- WHAT IS REQUIRED
Pull every line of the entries that has the word "answers".

- GIVEN RECORDS
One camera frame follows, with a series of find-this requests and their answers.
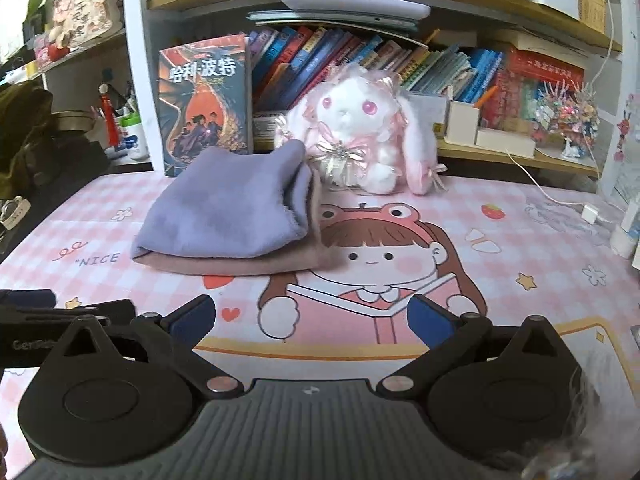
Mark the colourful flower bouquet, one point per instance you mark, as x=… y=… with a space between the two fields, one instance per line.
x=567 y=115

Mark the olive green jacket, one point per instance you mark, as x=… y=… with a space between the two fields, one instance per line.
x=25 y=130

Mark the white jar green lid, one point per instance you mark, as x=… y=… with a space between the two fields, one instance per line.
x=134 y=137

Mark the white wristwatch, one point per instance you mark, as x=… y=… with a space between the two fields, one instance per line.
x=12 y=212

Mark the wooden bookshelf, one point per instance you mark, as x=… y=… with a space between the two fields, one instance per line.
x=135 y=60

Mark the white phone charger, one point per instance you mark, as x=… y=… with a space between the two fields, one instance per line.
x=591 y=213

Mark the red tassel ornament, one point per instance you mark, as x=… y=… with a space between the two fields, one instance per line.
x=108 y=115

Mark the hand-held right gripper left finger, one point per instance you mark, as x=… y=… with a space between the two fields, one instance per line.
x=195 y=320

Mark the grey fuzzy cloth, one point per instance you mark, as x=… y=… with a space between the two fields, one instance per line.
x=600 y=435

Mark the white open box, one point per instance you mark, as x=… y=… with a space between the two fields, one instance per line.
x=462 y=122

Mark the decorative plaque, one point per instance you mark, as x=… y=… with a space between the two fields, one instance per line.
x=80 y=15

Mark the red figure wall sticker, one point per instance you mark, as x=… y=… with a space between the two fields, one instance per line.
x=626 y=130

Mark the black bag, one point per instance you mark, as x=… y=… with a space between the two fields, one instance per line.
x=85 y=160

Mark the dragon cover book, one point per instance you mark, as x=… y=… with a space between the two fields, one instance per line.
x=205 y=90

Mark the red boxed book set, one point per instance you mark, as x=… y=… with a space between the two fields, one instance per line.
x=540 y=70

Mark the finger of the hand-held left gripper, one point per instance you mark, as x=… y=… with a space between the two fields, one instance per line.
x=30 y=298
x=107 y=309

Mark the grey flat tablet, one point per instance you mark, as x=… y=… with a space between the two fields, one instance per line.
x=325 y=20

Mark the white pink plush bunny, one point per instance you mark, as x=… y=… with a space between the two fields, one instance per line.
x=360 y=110

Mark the pen holder with pens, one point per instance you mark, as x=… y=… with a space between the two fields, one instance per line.
x=127 y=102

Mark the white tablet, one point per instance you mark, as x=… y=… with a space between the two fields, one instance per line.
x=350 y=5

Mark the small white bottle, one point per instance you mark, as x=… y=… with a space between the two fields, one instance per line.
x=622 y=240

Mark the flat white box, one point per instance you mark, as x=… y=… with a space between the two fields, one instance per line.
x=505 y=142

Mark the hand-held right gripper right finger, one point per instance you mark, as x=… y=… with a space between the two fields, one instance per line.
x=425 y=322

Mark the white printed carton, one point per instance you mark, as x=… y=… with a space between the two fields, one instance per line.
x=432 y=110

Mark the row of colourful books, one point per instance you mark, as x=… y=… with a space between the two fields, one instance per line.
x=310 y=55

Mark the purple and pink sweater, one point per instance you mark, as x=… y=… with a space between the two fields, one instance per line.
x=225 y=215

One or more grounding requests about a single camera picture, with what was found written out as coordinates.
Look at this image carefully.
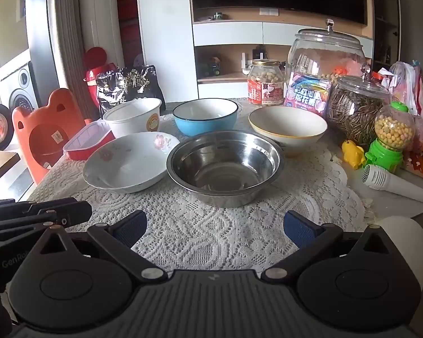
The black snack bag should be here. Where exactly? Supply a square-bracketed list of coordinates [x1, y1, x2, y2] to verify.
[96, 65, 166, 120]

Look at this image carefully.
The colourful marshmallow packet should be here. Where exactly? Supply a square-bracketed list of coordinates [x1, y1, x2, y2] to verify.
[284, 74, 332, 117]

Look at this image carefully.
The cream bowl with yellow rim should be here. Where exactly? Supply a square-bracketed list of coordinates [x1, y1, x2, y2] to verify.
[248, 106, 328, 158]

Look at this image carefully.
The white toy microphone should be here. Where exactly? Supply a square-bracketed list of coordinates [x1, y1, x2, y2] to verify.
[362, 164, 423, 204]

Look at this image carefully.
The green gumball dispenser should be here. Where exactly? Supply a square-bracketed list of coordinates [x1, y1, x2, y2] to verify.
[365, 101, 416, 175]

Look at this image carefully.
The large glass jar with lid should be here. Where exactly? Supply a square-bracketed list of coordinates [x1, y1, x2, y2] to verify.
[285, 19, 367, 113]

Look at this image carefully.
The glass jar of sunflower seeds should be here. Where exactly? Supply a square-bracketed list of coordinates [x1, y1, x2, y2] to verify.
[326, 64, 392, 146]

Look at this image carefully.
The orange plastic chair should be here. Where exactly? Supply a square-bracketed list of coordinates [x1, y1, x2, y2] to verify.
[12, 89, 92, 185]

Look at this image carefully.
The blue enamel bowl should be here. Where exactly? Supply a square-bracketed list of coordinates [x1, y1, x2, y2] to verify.
[172, 99, 239, 137]

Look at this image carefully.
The white bowl with round sticker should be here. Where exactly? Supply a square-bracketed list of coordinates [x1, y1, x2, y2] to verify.
[103, 97, 162, 139]

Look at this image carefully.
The red and white rectangular tray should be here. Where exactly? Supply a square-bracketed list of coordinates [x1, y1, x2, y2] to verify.
[63, 120, 115, 161]

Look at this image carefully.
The pink plastic bag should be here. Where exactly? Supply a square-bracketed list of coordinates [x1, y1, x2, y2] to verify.
[388, 61, 423, 152]

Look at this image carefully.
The white lace tablecloth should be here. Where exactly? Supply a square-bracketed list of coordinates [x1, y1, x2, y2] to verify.
[26, 97, 374, 275]

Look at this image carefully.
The red label nut jar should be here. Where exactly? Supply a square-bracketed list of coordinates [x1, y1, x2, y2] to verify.
[247, 59, 285, 107]

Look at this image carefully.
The washing machine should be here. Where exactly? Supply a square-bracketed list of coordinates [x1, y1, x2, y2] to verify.
[0, 61, 39, 113]

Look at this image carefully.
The yellow duck toy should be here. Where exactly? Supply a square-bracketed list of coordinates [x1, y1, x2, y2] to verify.
[341, 140, 366, 170]

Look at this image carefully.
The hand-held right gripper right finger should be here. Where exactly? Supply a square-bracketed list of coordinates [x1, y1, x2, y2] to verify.
[261, 210, 392, 283]

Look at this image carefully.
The wooden side table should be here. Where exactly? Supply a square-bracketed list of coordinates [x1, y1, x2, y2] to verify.
[0, 149, 21, 182]

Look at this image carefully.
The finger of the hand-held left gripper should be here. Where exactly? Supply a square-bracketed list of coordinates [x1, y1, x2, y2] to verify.
[0, 199, 92, 226]
[0, 221, 52, 246]

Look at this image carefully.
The white and wood television cabinet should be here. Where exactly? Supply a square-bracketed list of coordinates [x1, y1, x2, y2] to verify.
[136, 0, 374, 100]

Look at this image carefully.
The stainless steel bowl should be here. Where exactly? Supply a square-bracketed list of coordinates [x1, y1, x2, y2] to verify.
[166, 130, 285, 208]

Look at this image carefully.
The green toy tractor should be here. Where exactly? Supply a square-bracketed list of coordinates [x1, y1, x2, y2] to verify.
[199, 56, 222, 77]

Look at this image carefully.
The white round object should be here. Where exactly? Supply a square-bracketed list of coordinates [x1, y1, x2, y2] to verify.
[375, 216, 423, 289]

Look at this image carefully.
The white floral bowl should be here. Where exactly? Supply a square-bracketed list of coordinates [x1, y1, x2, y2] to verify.
[83, 132, 181, 194]

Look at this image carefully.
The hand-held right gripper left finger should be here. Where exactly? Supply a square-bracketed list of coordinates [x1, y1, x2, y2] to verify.
[39, 210, 168, 284]

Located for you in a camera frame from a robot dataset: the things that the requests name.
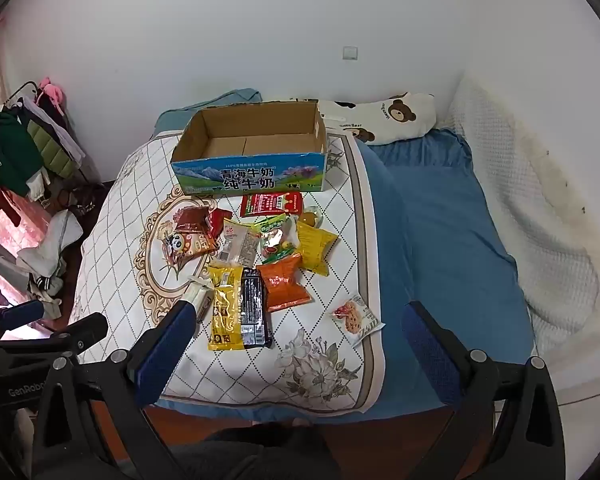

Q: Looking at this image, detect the blue bed sheet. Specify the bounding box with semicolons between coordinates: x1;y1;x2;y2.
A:
362;129;536;417

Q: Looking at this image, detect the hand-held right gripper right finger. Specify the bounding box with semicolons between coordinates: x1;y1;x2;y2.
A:
402;301;566;480

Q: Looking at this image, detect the bear print pillow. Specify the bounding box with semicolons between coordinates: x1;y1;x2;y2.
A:
317;92;438;145

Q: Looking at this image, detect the olive puffer vest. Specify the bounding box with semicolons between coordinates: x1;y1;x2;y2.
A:
27;120;77;179

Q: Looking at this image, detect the dark green jacket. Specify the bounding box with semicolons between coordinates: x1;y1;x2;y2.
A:
0;112;45;198

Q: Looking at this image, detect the clear bread packet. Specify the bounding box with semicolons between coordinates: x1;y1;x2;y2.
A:
216;218;262;267

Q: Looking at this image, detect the cookie packet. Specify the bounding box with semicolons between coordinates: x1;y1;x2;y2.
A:
330;294;385;348

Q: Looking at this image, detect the teal pillow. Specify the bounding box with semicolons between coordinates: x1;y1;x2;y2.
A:
155;88;262;133

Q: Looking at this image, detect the orange snack packet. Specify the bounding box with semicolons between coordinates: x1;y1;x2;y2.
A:
256;252;313;313

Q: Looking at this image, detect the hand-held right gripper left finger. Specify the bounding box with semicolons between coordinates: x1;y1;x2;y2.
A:
32;300;201;480

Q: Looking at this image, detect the yellow puffy snack packet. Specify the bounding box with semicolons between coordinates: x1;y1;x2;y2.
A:
296;221;340;277

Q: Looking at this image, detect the black snack packet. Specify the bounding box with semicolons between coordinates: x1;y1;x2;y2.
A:
240;267;274;348

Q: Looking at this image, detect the white snack packet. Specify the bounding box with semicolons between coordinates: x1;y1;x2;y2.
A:
185;275;216;318

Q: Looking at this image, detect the long yellow snack packet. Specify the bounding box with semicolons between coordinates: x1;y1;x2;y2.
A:
207;265;246;352

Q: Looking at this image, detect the person's dark clothing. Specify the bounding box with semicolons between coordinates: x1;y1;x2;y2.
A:
170;422;342;480

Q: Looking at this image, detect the panda print snack packet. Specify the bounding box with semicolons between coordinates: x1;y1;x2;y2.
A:
161;230;220;265

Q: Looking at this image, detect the dark red spicy strip packet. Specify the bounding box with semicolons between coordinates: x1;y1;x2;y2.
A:
172;206;233;241

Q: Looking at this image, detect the clear braised egg packet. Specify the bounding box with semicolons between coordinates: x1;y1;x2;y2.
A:
298;207;325;231

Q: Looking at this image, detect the pink plush hat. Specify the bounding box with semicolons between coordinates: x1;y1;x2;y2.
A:
39;77;65;106

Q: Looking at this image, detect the white textured blanket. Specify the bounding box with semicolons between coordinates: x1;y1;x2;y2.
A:
440;75;600;361

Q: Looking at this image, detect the printed cardboard box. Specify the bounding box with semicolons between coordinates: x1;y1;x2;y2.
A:
171;100;328;196

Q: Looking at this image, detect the red snack packet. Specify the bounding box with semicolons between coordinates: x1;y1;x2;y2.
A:
240;191;305;219

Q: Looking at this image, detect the white crumpled garment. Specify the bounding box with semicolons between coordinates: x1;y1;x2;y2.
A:
17;210;84;281

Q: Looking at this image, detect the green candy packet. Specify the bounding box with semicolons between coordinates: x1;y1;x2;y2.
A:
252;214;301;265

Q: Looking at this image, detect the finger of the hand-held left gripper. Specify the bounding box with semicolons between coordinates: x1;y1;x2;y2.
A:
0;300;46;335
0;312;109;363

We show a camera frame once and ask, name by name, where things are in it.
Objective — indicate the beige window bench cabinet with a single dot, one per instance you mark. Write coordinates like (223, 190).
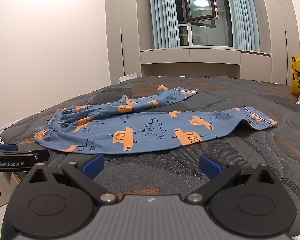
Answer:
(190, 57)

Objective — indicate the yellow shopping bag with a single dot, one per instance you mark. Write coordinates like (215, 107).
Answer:
(296, 80)

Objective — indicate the beige wardrobe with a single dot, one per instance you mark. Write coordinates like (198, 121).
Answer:
(277, 30)
(122, 30)

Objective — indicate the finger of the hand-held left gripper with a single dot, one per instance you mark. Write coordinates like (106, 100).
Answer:
(5, 147)

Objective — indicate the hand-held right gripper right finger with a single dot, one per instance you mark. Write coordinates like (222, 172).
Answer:
(210, 166)

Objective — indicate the blue pants with orange print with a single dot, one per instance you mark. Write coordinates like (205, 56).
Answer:
(152, 127)

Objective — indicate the small white box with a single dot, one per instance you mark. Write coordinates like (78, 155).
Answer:
(128, 77)

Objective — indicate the grey quilted mattress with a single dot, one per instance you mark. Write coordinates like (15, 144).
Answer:
(240, 155)

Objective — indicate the dark framed window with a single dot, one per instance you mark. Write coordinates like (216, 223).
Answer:
(202, 30)

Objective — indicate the light blue curtain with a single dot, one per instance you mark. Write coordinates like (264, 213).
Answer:
(163, 15)
(242, 15)

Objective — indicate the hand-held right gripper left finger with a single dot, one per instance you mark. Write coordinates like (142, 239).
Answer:
(95, 163)

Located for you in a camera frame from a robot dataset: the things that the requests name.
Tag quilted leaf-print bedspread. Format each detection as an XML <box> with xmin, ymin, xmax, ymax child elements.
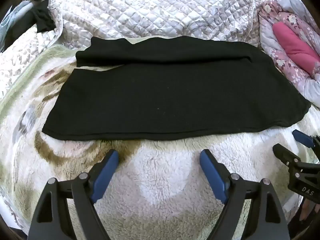
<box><xmin>0</xmin><ymin>0</ymin><xmax>265</xmax><ymax>100</ymax></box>

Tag black garment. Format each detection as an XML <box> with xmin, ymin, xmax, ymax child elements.
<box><xmin>5</xmin><ymin>0</ymin><xmax>56</xmax><ymax>48</ymax></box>

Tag pink floral comforter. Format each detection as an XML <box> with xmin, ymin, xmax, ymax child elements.
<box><xmin>257</xmin><ymin>0</ymin><xmax>320</xmax><ymax>103</ymax></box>

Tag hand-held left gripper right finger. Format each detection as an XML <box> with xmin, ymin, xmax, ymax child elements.
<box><xmin>199</xmin><ymin>149</ymin><xmax>290</xmax><ymax>240</ymax></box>

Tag black pants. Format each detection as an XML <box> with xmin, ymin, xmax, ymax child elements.
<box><xmin>42</xmin><ymin>36</ymin><xmax>312</xmax><ymax>141</ymax></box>

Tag floral fleece blanket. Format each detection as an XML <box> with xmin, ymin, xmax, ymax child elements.
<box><xmin>0</xmin><ymin>39</ymin><xmax>315</xmax><ymax>240</ymax></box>

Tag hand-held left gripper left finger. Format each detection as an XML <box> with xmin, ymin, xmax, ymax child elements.
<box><xmin>27</xmin><ymin>149</ymin><xmax>119</xmax><ymax>240</ymax></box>

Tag light blue cloth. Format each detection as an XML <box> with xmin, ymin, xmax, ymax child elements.
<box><xmin>0</xmin><ymin>0</ymin><xmax>33</xmax><ymax>43</ymax></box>

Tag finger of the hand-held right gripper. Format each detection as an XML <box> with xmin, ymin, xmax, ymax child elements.
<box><xmin>272</xmin><ymin>144</ymin><xmax>302</xmax><ymax>167</ymax></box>
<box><xmin>292</xmin><ymin>129</ymin><xmax>320</xmax><ymax>151</ymax></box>

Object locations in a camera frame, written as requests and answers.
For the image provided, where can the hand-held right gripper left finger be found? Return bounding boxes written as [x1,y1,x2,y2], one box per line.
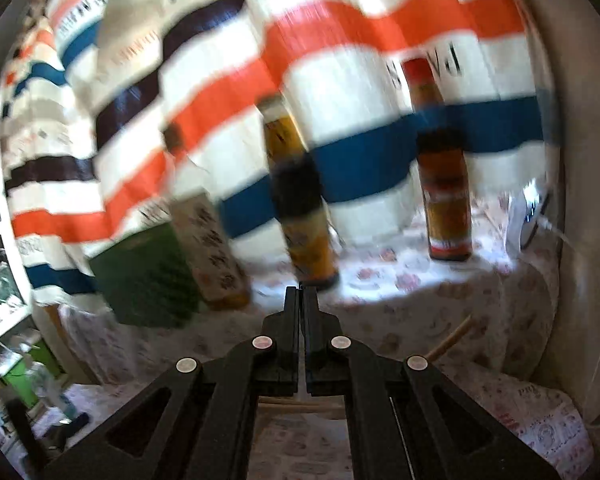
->
[40,286,301,480]

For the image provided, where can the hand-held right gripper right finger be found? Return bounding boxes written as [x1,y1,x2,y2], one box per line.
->
[300,286,563,480]

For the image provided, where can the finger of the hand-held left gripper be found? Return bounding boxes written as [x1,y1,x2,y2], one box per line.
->
[47,411,92,448]

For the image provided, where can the bamboo chopstick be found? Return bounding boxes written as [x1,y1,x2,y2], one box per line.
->
[257,316,476,416]

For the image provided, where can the white trigger spray bottle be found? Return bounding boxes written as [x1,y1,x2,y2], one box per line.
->
[27,357,77,420]

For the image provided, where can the cooking wine bottle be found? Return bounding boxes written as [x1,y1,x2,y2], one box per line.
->
[162,125,253,311]

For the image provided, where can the dark oyster sauce bottle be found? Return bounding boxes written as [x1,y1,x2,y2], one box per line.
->
[256,94,341,291]

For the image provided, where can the green checkered box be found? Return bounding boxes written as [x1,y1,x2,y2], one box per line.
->
[89,222,206,328]

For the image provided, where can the cluttered shelf unit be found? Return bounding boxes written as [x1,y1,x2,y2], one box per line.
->
[0,90,71,461]

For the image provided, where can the red cap sauce bottle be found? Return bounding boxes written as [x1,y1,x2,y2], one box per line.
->
[402,57,475,262]

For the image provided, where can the patchwork print tablecloth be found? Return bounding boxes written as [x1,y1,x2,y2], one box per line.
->
[30,375,596,480]

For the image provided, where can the striped curtain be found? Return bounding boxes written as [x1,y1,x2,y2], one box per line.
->
[0,0,556,306]

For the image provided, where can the wooden frame post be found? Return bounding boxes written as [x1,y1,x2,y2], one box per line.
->
[42,302,98,386]

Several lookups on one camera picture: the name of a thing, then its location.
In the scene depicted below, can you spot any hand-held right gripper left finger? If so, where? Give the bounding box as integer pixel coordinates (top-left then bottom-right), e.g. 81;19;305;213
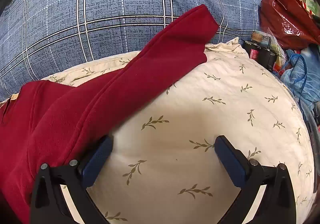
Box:
30;135;114;224

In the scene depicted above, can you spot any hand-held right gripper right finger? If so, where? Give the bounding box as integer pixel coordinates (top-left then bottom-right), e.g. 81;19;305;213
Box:
214;135;299;224

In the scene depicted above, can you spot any red knit garment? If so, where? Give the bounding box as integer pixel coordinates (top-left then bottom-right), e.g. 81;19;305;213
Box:
0;4;220;224

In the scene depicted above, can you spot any blue plastic bag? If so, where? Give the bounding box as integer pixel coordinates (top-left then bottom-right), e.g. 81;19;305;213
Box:
280;46;320;114

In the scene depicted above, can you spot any brown paper packet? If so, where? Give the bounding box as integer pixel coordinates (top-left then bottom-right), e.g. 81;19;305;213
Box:
251;31;272;44

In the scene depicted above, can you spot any blue plaid pillow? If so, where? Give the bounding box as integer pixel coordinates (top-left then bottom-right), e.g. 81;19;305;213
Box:
0;0;279;102

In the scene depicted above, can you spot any red plastic bag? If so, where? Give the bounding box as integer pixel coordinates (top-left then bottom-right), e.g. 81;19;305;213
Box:
260;0;320;50

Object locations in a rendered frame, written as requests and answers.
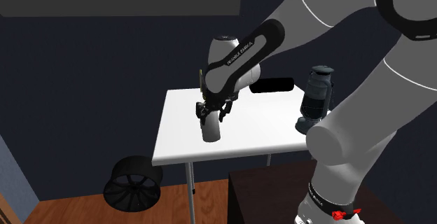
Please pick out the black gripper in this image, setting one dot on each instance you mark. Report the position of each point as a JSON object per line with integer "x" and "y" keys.
{"x": 218, "y": 101}

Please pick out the white cylindrical cup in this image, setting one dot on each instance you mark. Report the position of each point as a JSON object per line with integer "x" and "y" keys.
{"x": 211, "y": 129}

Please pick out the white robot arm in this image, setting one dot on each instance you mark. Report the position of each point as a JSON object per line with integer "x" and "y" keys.
{"x": 358, "y": 121}

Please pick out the white table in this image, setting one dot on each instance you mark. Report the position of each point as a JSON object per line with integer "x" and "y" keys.
{"x": 259, "y": 127}

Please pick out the dark blue-grey lantern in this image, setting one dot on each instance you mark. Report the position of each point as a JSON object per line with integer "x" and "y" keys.
{"x": 314, "y": 97}

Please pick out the dark brown robot stand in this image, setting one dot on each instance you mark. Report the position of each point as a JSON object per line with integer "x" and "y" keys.
{"x": 269, "y": 196}

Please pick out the black wheel rim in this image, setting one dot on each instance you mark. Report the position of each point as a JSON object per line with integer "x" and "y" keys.
{"x": 135, "y": 185}

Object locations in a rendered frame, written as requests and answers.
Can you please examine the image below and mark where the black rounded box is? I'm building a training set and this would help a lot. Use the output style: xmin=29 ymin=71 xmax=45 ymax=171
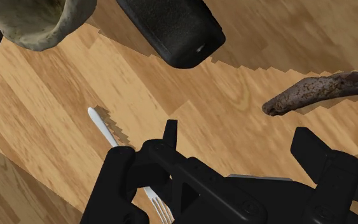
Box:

- REPLY
One camera frame follows, with a series of find-this requests and their answers.
Object locations in a camera frame, written as requests and answers.
Object locations in a rendered frame, written as requests and answers.
Object locations in a rendered frame, written as requests and answers.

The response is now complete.